Obwohl die meisten Arbeitnehmer über ein durchschnittliches Einkommen verfügen, wird davon ausgegangen, dass das Risiko für Altersarmut weiter steigt. Um die Versorgungslücken auszugleichen, ist eine zusätzliche Rente (oder ein zusätzliches Einkommen) erforderlich. Dabei hat jeder Arbeitnehmer einen Anspruch auf eine Betriebsrente, während sich der Arbeitgeber um die Formalitäten kümmern muss. Damit bei der Altersversorgung keine Lücken entstehen, empfiehlt es sich, möglichst frühzeitig weitreichende Informationen zum Thema betriebliche Altersvorsorge einzuholen.

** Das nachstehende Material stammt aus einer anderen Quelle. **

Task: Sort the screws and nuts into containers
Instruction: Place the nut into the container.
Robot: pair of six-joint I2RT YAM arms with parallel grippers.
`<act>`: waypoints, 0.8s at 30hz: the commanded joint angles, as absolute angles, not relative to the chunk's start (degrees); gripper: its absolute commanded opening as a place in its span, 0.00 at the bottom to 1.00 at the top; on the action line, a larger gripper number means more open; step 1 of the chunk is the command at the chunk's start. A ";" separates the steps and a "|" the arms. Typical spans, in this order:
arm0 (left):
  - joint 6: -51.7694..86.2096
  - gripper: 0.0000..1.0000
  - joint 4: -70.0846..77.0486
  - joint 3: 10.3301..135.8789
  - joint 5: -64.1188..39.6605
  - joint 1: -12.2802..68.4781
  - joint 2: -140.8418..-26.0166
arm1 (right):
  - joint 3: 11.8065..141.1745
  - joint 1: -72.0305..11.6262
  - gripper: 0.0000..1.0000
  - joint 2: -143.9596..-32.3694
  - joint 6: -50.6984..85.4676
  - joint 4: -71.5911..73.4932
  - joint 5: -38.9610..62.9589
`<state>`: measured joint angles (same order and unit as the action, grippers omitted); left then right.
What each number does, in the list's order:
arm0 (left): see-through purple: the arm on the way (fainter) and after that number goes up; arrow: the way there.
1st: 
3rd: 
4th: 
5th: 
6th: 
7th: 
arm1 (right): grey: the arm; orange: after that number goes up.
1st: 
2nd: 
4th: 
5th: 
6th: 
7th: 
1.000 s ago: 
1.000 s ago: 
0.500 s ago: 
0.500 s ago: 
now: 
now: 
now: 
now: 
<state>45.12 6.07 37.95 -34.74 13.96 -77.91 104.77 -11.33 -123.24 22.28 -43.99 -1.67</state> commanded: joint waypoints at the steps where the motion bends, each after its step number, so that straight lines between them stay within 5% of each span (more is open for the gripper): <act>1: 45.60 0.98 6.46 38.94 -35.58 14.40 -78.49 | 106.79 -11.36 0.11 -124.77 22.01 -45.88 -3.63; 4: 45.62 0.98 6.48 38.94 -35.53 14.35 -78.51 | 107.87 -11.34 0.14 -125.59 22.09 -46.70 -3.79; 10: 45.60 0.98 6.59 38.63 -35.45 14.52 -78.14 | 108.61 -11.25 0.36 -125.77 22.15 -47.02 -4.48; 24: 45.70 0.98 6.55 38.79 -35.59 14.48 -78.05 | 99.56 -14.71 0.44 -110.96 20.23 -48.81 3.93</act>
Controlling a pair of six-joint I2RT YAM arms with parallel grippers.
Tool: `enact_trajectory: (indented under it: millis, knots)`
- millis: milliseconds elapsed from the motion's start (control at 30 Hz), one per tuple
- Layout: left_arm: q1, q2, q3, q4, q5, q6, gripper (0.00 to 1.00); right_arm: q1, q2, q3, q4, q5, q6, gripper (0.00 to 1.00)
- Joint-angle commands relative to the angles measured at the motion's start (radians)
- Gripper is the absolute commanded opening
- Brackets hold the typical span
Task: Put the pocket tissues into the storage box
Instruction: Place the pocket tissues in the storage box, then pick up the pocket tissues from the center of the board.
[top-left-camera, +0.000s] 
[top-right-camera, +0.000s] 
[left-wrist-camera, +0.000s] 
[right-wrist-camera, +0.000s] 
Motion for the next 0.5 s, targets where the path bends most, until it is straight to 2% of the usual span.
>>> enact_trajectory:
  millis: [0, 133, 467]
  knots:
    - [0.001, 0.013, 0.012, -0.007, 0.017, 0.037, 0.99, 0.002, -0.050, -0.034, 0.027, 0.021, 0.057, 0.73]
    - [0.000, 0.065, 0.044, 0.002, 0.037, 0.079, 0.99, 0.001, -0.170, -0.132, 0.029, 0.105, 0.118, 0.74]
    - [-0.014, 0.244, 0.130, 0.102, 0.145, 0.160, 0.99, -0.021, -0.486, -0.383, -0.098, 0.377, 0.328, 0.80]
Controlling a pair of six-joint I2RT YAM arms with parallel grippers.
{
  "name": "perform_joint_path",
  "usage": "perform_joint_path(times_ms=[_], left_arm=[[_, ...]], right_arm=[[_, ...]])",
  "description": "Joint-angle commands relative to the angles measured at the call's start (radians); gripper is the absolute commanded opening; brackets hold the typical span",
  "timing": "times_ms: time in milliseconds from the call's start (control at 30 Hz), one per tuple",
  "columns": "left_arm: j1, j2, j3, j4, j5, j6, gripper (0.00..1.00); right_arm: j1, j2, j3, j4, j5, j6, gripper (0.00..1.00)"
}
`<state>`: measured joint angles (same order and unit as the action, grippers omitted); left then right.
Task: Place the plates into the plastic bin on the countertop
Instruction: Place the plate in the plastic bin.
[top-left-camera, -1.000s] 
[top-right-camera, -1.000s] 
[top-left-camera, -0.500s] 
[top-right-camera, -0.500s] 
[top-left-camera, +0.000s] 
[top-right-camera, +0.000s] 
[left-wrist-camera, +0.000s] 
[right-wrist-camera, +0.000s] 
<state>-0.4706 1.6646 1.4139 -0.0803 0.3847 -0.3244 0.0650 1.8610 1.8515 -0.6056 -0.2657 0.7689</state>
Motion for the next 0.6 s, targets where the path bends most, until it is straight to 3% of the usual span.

Durch regelmäßige Beitragszahlungen, die vom Bruttogehalt abgezogen werden, kann die spätere Rente aufgestockt werden. Die betriebliche Altersvorsorge wird staatlich gefördert, sodass auch mit Arbeitgeberzuschüssen gerechnet werden kann. Für Arbeitnehmer ergeben sich dadurch einige Vorteile wie beispielsweise die niedrigere Besteuerung, da die Beitragszahlungen direkt vom Bruttogehalt abgezogen werden. Auch für den Arbeitgeber ist diese Form der Altersvorsorge vorteilhaft, da das Unternehmen weniger Sozialabgaben zu leisten hat.

 

Die Unterschiede zwischen Pensionskasse und Direktversicherung

Die Direktversicherung gilt in Deutschland als die am häufigsten gewählte Form der betrieblichen Zusatzrente. Da abhängig vom Direktversicherungsmodell (Kapitallebensversicherung oder Rentenversicherung) einige Unterschiede bei Abschlusskosten und Gebühren bestehen, ist es ratsam, sich zuvor über diese Konditionen zu informieren und verschiedene Alternativen miteinander zu vergleichen.

Bei der betrieblichen Altersvorsorge wird zwischen Pensionskasse und Direktversicherung unterschieden. Das Prinzip ist bei beiden Modellen im Grunde gleich, da es bei diesen Vorsorgeformen um eine Entgeltumwandlung geht. Beim Auszahlungszeitpunkt gibt es jedoch einen großen Unterschied. So wird eine Rente aus der Pensionskasse nur ausgezahlt, wenn sich ein Arbeitnehmer tatsächlich im Ruhestand befindet und keinerlei Erwerbstätigkeit mehr nachgeht.

Wenn der Renteneintritt aufgeschoben wird, wird in diesem Zeitraum keine Rente aus der Pensionskasse gezahlt. Im Unterschied dazu wird für die Auszahlung einer Rente aus der Direktversicherung von vornherein ein bestimmtes Datum oder Alter vereinbart. Meist beginnt die Rentenzahlung zum gleichen Zeitpunkt wie die Regelaltersrente. Auch wenn ein Versicherter länger arbeiten möchte, wird mit der Auszahlung der Rente aus der Direktversicherung zum vertraglich festgelegten Termin begonnen.

Bei einem Arbeitgeber­wechsel gehen angesparte Ansprüche aus betrieblichen Renten nicht verloren. Abhängig von der Art der betrieblichen Altersvorsorge müssen beim Jobwechsel verschiedene Regelungen berücksichtigt werden. So kann ein neuer Arbeitgeber den ursprünglichen Vertrag übernehmen oder das angesparte Kapital in das bestehende Versorgungssystem im Unternehmen übertragen. Außerdem haben Arbeitnehmer die Möglichkeit, ihren bAV-Vertrag privat weiterzuführen oder beitragsfrei zu stellen.